- [SUPPLIED MATERIAL]:

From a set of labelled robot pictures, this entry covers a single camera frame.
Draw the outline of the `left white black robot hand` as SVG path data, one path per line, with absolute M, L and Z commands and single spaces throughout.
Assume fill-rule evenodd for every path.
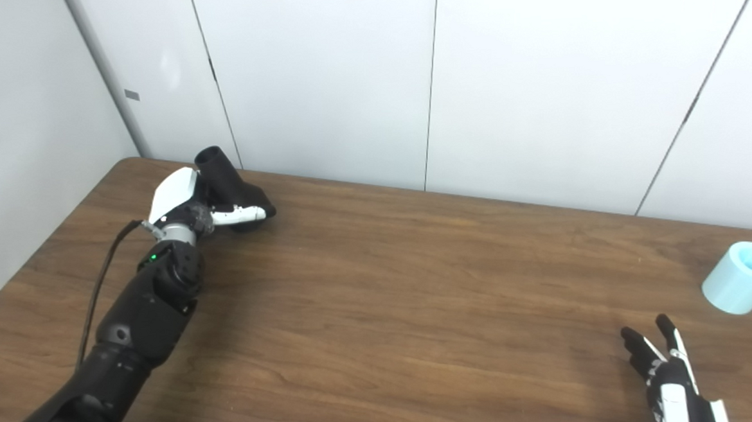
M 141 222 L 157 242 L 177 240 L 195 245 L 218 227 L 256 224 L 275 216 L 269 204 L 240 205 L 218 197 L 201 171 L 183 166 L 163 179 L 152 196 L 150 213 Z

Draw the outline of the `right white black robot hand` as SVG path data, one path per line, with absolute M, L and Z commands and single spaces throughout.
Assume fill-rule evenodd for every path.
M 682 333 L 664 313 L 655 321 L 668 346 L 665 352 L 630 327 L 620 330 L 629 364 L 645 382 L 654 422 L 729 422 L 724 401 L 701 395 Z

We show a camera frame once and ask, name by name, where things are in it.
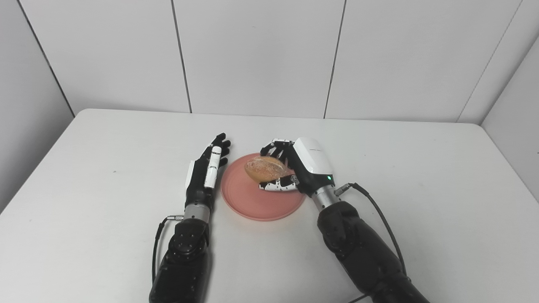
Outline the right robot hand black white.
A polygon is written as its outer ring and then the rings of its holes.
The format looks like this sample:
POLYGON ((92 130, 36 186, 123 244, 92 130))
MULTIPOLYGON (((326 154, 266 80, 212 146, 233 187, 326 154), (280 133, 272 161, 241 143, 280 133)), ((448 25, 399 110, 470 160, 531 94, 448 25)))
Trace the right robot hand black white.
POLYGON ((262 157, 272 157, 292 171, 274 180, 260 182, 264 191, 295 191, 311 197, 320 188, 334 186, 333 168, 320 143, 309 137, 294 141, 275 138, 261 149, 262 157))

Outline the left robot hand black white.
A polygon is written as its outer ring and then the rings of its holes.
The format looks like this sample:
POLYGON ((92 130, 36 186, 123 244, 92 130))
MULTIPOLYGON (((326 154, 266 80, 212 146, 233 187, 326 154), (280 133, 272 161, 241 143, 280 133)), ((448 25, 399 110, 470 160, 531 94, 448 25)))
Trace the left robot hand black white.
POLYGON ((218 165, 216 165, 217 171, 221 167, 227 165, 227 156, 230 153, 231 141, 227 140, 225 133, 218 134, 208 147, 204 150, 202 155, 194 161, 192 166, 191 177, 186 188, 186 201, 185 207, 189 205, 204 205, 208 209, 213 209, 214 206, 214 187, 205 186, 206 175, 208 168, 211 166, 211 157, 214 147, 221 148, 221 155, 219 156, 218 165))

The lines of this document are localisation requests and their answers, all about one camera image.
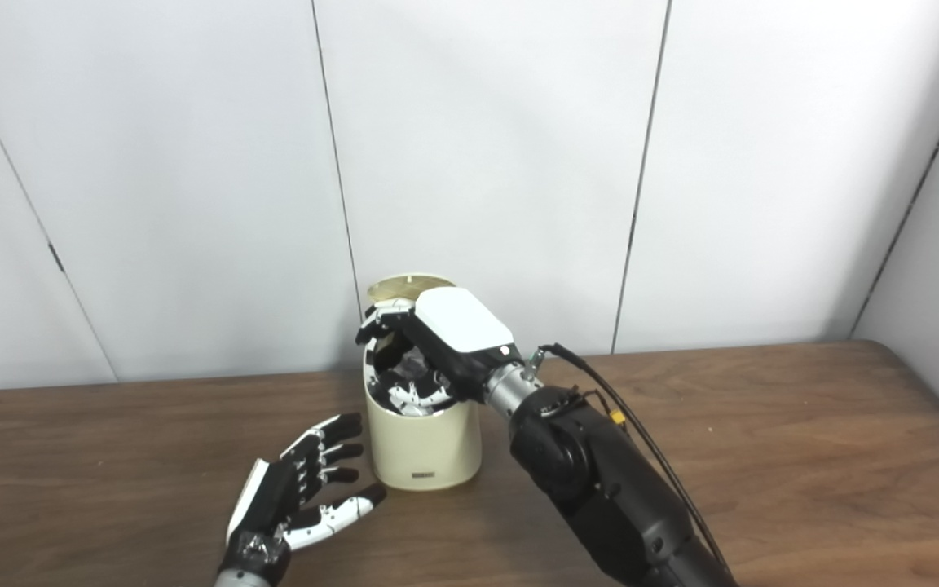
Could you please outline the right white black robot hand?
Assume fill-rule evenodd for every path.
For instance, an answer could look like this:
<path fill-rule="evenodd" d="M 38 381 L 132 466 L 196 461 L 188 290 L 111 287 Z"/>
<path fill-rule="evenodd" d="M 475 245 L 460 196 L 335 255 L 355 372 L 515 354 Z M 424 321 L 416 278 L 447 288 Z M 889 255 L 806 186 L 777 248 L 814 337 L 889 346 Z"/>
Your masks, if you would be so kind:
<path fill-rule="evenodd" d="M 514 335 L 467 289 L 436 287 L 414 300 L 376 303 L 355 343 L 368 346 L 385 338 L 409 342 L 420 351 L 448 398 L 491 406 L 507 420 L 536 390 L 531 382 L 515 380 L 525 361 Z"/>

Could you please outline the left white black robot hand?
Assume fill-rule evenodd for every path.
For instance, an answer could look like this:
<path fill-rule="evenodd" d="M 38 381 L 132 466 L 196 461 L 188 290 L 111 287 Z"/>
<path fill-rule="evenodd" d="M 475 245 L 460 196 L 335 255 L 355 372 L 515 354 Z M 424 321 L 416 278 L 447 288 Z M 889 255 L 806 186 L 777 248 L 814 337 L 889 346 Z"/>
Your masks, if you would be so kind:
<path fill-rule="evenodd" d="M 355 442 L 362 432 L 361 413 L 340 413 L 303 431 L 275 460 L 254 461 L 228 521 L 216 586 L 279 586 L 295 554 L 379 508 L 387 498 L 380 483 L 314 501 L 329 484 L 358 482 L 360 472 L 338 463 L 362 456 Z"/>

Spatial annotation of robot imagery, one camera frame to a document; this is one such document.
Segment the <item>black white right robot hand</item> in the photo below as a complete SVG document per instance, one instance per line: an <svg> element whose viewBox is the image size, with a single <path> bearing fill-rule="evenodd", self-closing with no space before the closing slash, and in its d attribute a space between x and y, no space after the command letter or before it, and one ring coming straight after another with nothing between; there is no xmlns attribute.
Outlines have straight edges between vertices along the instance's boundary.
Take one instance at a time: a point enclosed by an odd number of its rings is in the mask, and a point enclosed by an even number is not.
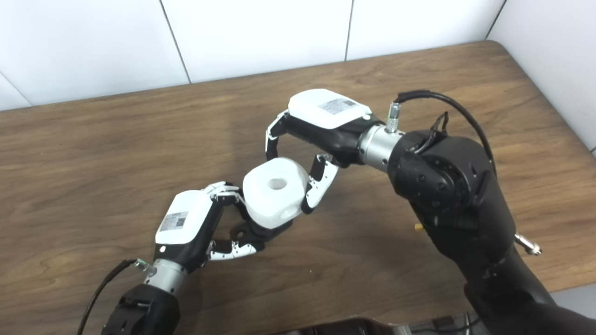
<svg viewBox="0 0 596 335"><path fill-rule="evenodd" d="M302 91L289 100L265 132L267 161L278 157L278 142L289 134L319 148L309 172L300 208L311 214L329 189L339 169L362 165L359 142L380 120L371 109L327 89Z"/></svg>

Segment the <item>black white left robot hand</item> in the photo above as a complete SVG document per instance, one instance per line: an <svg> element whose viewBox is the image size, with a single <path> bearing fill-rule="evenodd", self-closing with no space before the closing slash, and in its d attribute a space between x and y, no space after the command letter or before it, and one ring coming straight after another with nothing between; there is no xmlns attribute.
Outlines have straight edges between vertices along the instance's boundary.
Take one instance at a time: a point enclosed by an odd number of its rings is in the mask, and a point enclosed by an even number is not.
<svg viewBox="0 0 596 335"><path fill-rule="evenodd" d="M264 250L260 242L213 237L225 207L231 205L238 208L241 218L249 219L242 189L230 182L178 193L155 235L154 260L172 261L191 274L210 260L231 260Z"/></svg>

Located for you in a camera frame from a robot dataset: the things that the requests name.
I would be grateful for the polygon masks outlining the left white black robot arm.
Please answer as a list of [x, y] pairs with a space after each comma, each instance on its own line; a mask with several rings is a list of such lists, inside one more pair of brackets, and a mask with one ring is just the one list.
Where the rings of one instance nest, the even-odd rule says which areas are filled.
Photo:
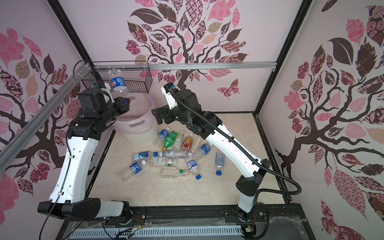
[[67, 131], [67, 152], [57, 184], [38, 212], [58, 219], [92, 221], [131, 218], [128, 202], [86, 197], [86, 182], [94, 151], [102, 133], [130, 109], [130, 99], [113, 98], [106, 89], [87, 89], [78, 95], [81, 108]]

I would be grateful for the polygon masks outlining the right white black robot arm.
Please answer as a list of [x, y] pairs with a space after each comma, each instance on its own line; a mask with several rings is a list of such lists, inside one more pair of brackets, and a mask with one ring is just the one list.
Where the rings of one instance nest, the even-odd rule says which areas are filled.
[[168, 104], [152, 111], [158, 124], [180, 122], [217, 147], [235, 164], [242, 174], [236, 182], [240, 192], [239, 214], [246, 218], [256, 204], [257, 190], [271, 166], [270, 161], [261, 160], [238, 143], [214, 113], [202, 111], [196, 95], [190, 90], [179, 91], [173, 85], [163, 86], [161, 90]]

- [YOUR ASSIGNMENT]: Restate the full listing word for word, excluding images.

- [ANSWER TO THIS PROBLEM]:
From a set of labelled robot pictures, this entry covers a single camera frame.
Draw the outline of the `left white black robot hand` as SVG path data, one path per line, with absolute M, L and Z commands and single spaces throughout.
Assume fill-rule evenodd for every path.
M 141 222 L 157 242 L 177 240 L 195 245 L 218 227 L 256 224 L 275 216 L 269 204 L 240 205 L 218 197 L 201 171 L 183 166 L 163 179 L 152 196 L 150 213 Z

Draw the outline of the `right white black robot hand` as SVG path data, one path per line, with absolute M, L and Z commands and single spaces throughout.
Assume fill-rule evenodd for every path.
M 682 333 L 664 313 L 655 321 L 668 346 L 665 352 L 630 327 L 620 330 L 629 364 L 645 382 L 654 422 L 729 422 L 724 401 L 701 395 Z

We show a camera frame once and ask, name by name, where things are in it.
Outline the right robot hand black white.
A polygon is written as its outer ring and then the rings of its holes.
The format looks like this sample:
POLYGON ((92 130, 36 186, 123 244, 92 130))
MULTIPOLYGON (((326 154, 266 80, 212 146, 233 187, 326 154), (280 133, 272 161, 241 143, 280 133)), ((448 25, 399 110, 470 160, 531 94, 448 25)))
Trace the right robot hand black white.
POLYGON ((262 157, 272 157, 292 171, 274 180, 260 182, 264 191, 295 191, 311 197, 320 188, 334 186, 333 168, 320 143, 309 137, 294 141, 275 138, 261 149, 262 157))

Outline the left robot hand black white.
A polygon is written as its outer ring and then the rings of its holes.
The format looks like this sample:
POLYGON ((92 130, 36 186, 123 244, 92 130))
MULTIPOLYGON (((326 154, 266 80, 212 146, 233 187, 326 154), (280 133, 272 161, 241 143, 280 133)), ((448 25, 399 110, 470 160, 531 94, 448 25)))
Trace the left robot hand black white.
POLYGON ((218 165, 216 165, 217 171, 221 167, 227 165, 227 156, 230 153, 231 141, 227 140, 225 133, 218 134, 208 147, 204 150, 202 155, 194 161, 192 166, 191 177, 186 188, 186 201, 185 207, 189 205, 204 205, 208 209, 213 209, 214 206, 214 187, 205 186, 206 175, 208 168, 211 166, 211 157, 214 147, 221 148, 221 155, 219 156, 218 165))

The lines of this document are localisation requests and their answers, all about one camera image.
Could you please outline the right white black robot hand?
Assume fill-rule evenodd for every path.
For instance, an answer could look like this:
<path fill-rule="evenodd" d="M 38 381 L 132 466 L 196 461 L 188 290 L 111 287 Z"/>
<path fill-rule="evenodd" d="M 475 245 L 460 196 L 335 255 L 355 372 L 515 354 Z M 424 321 L 416 278 L 447 288 Z M 889 255 L 806 186 L 777 248 L 814 337 L 889 346 Z"/>
Your masks, if you would be so kind:
<path fill-rule="evenodd" d="M 514 335 L 467 289 L 436 287 L 414 300 L 376 303 L 355 343 L 368 346 L 385 338 L 409 342 L 420 351 L 448 398 L 491 406 L 507 420 L 536 390 L 531 382 L 515 380 L 525 361 Z"/>

Could you please outline the left white black robot hand?
Assume fill-rule evenodd for every path.
For instance, an answer could look like this:
<path fill-rule="evenodd" d="M 38 381 L 132 466 L 196 461 L 188 290 L 111 287 Z"/>
<path fill-rule="evenodd" d="M 475 245 L 460 196 L 335 255 L 355 372 L 515 354 Z M 424 321 L 416 278 L 447 288 Z M 889 255 L 806 186 L 777 248 L 814 337 L 889 346 Z"/>
Your masks, if you would be so kind:
<path fill-rule="evenodd" d="M 355 442 L 362 432 L 361 413 L 340 413 L 303 431 L 275 460 L 254 461 L 228 521 L 216 586 L 279 586 L 295 554 L 379 508 L 387 498 L 380 483 L 314 501 L 329 484 L 358 482 L 360 472 L 338 463 L 362 456 Z"/>

Spatial annotation of robot imagery, one camera frame to a document; this is one such document.
Segment the <item>black white right robot hand</item> in the photo below as a complete SVG document per instance, one instance per line: an <svg> element whose viewBox is the image size, with a single <path> bearing fill-rule="evenodd", self-closing with no space before the closing slash, and in its d attribute a space between x and y, no space after the command letter or before it, and one ring coming straight after another with nothing between; there is no xmlns attribute.
Outlines have straight edges between vertices along the instance's boundary.
Take one instance at a time: a point enclosed by an odd number of its rings is in the mask, and a point enclosed by an even number is not.
<svg viewBox="0 0 596 335"><path fill-rule="evenodd" d="M302 91L289 100L265 132L267 161L278 157L278 142L289 134L319 148L309 172L300 208L311 214L329 189L339 169L362 165L359 142L380 120L371 109L327 89Z"/></svg>

Segment the <item>black white left robot hand</item> in the photo above as a complete SVG document per instance, one instance per line: an <svg> element whose viewBox is the image size, with a single <path> bearing fill-rule="evenodd", self-closing with no space before the closing slash, and in its d attribute a space between x and y, no space after the command letter or before it, and one ring coming straight after another with nothing between; there is no xmlns attribute.
Outlines have straight edges between vertices along the instance's boundary.
Take one instance at a time: a point enclosed by an odd number of its rings is in the mask, and a point enclosed by an even number is not.
<svg viewBox="0 0 596 335"><path fill-rule="evenodd" d="M264 250L260 242L213 237L225 207L231 205L238 208L241 218L249 219L242 189L230 182L178 193L155 235L154 260L172 261L191 274L210 260L231 260Z"/></svg>

Located for you in a camera frame from a robot dataset: the things that the requests name.
I would be grateful for the polygon masks outlining the left white black robot arm.
Please answer as a list of [x, y] pairs with a space after each comma, each instance on its own line; a mask with several rings is a list of such lists, inside one more pair of brackets, and a mask with one ring is just the one list.
Where the rings of one instance nest, the even-odd rule says which areas are filled.
Photo:
[[67, 131], [67, 152], [57, 184], [38, 212], [58, 219], [92, 221], [131, 218], [128, 202], [86, 197], [86, 182], [94, 151], [102, 133], [130, 109], [130, 99], [113, 98], [106, 89], [87, 89], [78, 95], [81, 108]]

I would be grateful for the polygon masks outlining the right white black robot arm.
Please answer as a list of [x, y] pairs with a space after each comma, each instance on its own line; a mask with several rings is a list of such lists, inside one more pair of brackets, and a mask with one ring is just the one list.
Where the rings of one instance nest, the even-odd rule says which areas are filled.
[[168, 104], [152, 111], [158, 124], [180, 122], [217, 147], [235, 164], [242, 174], [236, 182], [240, 192], [239, 214], [246, 218], [256, 204], [257, 190], [271, 166], [270, 161], [261, 160], [238, 143], [214, 113], [202, 111], [196, 95], [190, 90], [179, 91], [173, 85], [163, 86], [161, 90]]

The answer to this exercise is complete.